In an apparent move to save the NSO group – owner of the Pegasus spyware – from public criticism, an Israeli court cited national security concerns and ordered a closed-door hearing in the case against the company. The case was filed by Amnesty International and they are demanding a ban on the export of Pegasus along with restrictions on the NSO group. The judge also imposed a ban on the media, preventing it from reporting on the proceedings of the case.
The Pegasus spyware has been used in recent years by various countries to target journalists and dissidents, including in India. The NSO group had earlier claimed it sells the spyware only to state governments to help them fight “terrorism and other crimes,” and that the company should not be implicated for any misuse of the software by these governments.
There are a large number of cases where Pegasus was found to have been used by states to curb dissent and to target journalists and activists. The spyware can be installed in a person’s phone by sending a message or a link on WhatsApp. Once installed, it can provide full access to the target’s personal files, such as chats, emails, and photos to the customer using a specially crafted code.

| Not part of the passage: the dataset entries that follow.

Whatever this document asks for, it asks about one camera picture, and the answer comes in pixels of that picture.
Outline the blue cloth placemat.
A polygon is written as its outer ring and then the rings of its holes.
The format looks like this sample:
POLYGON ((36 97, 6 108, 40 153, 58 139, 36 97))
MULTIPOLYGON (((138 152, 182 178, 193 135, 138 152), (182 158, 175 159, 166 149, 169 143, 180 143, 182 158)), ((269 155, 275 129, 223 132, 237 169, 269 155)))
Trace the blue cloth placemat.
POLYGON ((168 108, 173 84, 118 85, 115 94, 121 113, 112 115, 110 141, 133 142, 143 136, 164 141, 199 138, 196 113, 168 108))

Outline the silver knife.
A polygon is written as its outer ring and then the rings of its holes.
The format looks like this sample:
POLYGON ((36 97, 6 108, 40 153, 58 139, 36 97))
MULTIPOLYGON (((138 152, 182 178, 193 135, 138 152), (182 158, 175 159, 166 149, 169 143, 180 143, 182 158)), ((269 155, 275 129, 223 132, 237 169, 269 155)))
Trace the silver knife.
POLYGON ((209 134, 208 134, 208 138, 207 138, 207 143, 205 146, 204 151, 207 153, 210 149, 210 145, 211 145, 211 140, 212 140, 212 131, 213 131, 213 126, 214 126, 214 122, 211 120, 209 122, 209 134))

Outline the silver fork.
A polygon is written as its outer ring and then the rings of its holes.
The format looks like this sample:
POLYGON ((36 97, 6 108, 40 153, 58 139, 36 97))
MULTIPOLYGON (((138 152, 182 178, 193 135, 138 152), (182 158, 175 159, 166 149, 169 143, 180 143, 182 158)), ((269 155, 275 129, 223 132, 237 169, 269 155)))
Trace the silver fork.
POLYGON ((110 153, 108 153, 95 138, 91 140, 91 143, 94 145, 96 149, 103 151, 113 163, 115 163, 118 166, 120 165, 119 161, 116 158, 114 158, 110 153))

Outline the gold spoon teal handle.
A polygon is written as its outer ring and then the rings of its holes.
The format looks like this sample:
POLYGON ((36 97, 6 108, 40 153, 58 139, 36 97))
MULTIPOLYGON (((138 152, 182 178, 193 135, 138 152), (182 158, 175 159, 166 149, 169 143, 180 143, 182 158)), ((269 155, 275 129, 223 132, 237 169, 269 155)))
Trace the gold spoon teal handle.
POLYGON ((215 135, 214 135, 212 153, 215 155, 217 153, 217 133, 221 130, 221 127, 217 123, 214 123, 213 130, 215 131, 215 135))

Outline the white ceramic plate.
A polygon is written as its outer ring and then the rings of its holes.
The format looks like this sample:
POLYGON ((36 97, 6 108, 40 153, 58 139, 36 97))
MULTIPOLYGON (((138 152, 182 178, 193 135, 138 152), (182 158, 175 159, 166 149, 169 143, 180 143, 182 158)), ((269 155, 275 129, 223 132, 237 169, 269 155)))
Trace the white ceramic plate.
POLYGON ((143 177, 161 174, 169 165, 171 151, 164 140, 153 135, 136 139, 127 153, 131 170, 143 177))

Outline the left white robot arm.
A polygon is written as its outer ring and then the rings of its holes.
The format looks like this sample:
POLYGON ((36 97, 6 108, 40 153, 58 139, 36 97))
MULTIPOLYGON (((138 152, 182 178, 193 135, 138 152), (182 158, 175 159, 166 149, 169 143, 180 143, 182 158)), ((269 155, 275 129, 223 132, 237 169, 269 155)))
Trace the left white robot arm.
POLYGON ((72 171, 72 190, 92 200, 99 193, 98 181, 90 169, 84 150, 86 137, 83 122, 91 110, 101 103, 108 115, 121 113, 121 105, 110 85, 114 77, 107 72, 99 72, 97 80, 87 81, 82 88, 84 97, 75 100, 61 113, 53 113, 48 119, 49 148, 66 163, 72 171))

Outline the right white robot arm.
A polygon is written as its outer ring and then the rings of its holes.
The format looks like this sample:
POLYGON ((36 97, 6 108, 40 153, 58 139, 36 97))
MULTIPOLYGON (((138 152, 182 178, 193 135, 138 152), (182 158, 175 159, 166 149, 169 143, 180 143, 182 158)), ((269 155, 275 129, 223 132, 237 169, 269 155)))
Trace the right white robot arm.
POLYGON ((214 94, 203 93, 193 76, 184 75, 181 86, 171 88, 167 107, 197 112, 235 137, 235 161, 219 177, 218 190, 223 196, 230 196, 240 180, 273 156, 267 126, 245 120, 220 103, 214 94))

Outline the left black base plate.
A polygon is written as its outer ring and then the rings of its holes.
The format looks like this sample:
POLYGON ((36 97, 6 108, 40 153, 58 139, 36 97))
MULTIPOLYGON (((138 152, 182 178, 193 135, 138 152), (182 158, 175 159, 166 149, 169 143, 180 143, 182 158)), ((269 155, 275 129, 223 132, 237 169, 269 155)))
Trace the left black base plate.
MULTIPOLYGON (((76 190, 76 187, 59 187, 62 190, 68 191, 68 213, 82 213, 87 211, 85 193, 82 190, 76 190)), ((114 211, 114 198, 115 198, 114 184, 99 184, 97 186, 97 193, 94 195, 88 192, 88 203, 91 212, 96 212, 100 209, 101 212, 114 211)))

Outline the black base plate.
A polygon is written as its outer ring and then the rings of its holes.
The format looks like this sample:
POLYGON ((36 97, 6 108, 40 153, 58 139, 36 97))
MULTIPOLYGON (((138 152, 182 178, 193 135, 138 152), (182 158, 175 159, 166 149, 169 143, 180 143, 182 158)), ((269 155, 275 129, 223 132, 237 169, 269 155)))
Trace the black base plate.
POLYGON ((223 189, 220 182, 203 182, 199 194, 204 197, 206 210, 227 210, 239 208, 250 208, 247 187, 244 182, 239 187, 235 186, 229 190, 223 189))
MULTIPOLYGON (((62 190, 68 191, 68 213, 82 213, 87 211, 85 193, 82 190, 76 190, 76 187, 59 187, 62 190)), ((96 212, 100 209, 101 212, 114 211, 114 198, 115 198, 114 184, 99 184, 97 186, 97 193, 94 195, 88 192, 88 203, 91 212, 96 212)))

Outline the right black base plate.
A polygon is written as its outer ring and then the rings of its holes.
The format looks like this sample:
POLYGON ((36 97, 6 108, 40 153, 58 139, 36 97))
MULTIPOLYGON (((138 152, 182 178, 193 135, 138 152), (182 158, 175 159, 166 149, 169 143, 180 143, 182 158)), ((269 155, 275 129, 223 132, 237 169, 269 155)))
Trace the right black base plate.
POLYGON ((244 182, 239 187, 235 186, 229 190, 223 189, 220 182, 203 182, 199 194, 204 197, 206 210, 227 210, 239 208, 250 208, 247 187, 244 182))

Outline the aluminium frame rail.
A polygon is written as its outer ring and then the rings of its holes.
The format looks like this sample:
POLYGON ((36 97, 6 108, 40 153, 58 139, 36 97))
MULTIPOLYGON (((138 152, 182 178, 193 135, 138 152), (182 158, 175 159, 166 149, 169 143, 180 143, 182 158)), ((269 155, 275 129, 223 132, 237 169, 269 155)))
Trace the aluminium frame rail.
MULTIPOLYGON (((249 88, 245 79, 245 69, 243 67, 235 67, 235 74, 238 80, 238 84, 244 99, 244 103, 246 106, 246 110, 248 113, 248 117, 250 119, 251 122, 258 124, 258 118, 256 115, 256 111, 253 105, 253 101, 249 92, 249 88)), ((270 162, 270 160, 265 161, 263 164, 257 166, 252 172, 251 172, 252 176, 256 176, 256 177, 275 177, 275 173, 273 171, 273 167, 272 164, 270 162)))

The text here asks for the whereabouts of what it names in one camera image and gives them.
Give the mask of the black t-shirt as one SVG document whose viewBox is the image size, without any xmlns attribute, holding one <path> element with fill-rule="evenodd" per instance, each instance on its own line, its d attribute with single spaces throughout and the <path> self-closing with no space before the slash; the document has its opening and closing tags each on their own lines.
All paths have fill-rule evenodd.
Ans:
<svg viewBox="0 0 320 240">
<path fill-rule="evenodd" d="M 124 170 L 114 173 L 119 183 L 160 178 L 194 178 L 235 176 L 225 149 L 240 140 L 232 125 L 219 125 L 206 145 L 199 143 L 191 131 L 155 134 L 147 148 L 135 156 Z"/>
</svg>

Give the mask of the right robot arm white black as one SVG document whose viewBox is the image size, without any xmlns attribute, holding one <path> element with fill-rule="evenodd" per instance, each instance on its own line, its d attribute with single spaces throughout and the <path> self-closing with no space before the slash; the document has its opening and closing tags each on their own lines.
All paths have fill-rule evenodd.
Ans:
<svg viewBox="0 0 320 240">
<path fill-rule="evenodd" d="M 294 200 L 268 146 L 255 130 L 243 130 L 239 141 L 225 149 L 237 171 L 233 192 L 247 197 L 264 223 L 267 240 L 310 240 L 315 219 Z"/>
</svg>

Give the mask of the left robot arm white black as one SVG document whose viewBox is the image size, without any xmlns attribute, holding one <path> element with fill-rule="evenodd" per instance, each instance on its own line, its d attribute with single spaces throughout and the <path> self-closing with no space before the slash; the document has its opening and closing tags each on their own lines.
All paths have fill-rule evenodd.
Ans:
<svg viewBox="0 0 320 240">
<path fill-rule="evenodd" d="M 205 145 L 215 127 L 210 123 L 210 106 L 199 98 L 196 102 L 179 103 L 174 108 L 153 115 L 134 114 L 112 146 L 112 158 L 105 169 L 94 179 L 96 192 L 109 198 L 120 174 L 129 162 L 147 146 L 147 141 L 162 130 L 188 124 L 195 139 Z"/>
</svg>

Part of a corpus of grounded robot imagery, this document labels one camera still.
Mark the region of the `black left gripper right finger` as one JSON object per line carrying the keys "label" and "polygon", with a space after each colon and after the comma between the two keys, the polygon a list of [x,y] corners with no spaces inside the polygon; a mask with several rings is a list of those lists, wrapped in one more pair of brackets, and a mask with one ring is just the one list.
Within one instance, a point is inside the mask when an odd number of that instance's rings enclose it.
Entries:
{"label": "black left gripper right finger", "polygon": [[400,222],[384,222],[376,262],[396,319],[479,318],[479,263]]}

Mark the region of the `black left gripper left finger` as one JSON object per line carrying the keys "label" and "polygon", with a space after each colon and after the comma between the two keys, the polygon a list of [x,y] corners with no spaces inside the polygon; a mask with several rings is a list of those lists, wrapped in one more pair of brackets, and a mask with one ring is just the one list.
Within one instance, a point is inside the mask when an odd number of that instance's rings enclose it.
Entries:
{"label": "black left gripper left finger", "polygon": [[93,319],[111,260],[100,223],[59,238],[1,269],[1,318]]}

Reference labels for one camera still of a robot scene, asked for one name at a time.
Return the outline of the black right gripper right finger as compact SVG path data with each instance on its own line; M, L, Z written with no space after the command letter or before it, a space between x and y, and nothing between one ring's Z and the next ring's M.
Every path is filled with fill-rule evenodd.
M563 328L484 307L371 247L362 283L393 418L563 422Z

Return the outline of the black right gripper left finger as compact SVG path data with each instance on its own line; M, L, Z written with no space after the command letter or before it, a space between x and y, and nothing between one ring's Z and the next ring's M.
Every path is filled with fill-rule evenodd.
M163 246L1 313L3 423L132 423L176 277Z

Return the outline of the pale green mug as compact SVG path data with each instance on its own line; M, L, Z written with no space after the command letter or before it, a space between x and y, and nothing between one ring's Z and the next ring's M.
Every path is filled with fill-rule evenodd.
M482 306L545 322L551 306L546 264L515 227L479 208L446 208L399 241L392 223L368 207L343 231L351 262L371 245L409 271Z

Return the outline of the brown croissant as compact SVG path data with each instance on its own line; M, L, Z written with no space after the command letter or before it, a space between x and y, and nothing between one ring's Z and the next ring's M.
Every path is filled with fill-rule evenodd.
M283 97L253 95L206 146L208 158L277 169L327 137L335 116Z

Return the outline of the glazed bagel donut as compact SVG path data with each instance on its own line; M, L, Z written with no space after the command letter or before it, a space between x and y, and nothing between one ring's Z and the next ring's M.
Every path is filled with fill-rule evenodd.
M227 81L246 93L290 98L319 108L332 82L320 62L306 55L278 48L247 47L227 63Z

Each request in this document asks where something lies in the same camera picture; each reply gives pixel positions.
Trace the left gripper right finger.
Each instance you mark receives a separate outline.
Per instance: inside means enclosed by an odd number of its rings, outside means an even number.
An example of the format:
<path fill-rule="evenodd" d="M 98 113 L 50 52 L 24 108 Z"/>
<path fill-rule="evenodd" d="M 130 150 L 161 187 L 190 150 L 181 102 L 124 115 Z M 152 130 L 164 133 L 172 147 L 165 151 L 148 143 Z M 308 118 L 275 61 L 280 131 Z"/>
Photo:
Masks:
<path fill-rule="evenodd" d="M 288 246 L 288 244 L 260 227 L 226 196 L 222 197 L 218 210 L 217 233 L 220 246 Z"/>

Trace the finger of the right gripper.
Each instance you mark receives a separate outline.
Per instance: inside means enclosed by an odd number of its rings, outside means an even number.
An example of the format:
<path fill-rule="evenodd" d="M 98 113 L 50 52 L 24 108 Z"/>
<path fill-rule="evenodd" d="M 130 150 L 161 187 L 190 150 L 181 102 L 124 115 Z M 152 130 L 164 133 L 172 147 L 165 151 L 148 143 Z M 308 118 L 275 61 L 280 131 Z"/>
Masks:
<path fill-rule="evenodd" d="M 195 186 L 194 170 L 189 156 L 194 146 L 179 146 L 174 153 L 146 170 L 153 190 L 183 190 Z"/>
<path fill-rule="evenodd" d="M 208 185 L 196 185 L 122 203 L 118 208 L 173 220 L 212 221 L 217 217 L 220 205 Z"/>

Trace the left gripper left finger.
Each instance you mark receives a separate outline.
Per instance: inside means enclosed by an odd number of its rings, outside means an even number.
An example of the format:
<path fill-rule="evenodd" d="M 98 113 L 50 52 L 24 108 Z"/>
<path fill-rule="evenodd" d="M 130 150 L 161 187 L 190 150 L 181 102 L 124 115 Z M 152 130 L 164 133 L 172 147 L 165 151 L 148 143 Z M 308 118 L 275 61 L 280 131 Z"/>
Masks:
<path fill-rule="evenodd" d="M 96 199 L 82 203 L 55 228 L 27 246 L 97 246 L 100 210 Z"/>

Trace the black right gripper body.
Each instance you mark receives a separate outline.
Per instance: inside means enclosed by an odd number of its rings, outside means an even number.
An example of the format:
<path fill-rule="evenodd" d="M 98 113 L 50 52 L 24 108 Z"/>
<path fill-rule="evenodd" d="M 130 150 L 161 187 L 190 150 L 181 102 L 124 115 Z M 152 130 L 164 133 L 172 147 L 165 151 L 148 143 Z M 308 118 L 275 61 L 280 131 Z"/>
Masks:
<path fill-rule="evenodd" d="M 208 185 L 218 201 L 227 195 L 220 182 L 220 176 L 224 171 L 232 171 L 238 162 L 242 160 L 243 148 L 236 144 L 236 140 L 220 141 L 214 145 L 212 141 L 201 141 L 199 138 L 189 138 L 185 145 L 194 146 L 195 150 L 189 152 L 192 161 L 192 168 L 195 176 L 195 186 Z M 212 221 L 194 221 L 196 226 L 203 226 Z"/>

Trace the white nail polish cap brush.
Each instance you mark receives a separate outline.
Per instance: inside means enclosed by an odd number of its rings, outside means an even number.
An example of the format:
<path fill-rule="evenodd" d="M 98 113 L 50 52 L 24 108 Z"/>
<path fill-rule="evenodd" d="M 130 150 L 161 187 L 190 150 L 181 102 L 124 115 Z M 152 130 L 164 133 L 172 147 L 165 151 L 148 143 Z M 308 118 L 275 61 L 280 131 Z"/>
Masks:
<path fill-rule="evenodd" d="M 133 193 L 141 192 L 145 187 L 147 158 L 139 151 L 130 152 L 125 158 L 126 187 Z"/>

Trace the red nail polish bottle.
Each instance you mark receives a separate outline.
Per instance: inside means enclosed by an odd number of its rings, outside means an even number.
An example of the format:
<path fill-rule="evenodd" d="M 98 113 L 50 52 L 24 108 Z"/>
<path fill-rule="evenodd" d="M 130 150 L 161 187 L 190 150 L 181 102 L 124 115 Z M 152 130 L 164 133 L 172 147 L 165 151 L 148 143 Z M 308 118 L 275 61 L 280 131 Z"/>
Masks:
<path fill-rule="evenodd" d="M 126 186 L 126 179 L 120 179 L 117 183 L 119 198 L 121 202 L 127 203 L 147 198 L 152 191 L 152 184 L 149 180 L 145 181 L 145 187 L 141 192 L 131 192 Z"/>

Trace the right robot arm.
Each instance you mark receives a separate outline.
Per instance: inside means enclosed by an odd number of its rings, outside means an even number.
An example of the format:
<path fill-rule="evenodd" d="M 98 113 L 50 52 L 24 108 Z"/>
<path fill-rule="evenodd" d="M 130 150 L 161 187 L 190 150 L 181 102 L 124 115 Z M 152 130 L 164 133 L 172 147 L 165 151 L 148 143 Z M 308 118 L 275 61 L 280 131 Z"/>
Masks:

Last year, Facebook, on the basis of a research done by Citizen Lab, a research group affiliated with the University of Toronto, had sued the NSO group in a US court for using its online message service WhatsApp for spying on at least 1,400 activists and journalists.
Amnesty complained in 2018, that one of its employees was being targeted using the spyware. It was also allegedly used in the assassination of Saudi journalist Jamal Khashoggi at the Saudi Consulate in Istanbul, in 2018.
In October 2019, a large number of activists, lawyers and journalists in India, including Bella Bhatia, Nihal Singh Rathore and others, complained that their phones had been bugged using WhatsApp by the BJP-ruled Maharashtra State police. Most of these activists have been hounded in the controversial Bhima Koregaon case by the Indian government.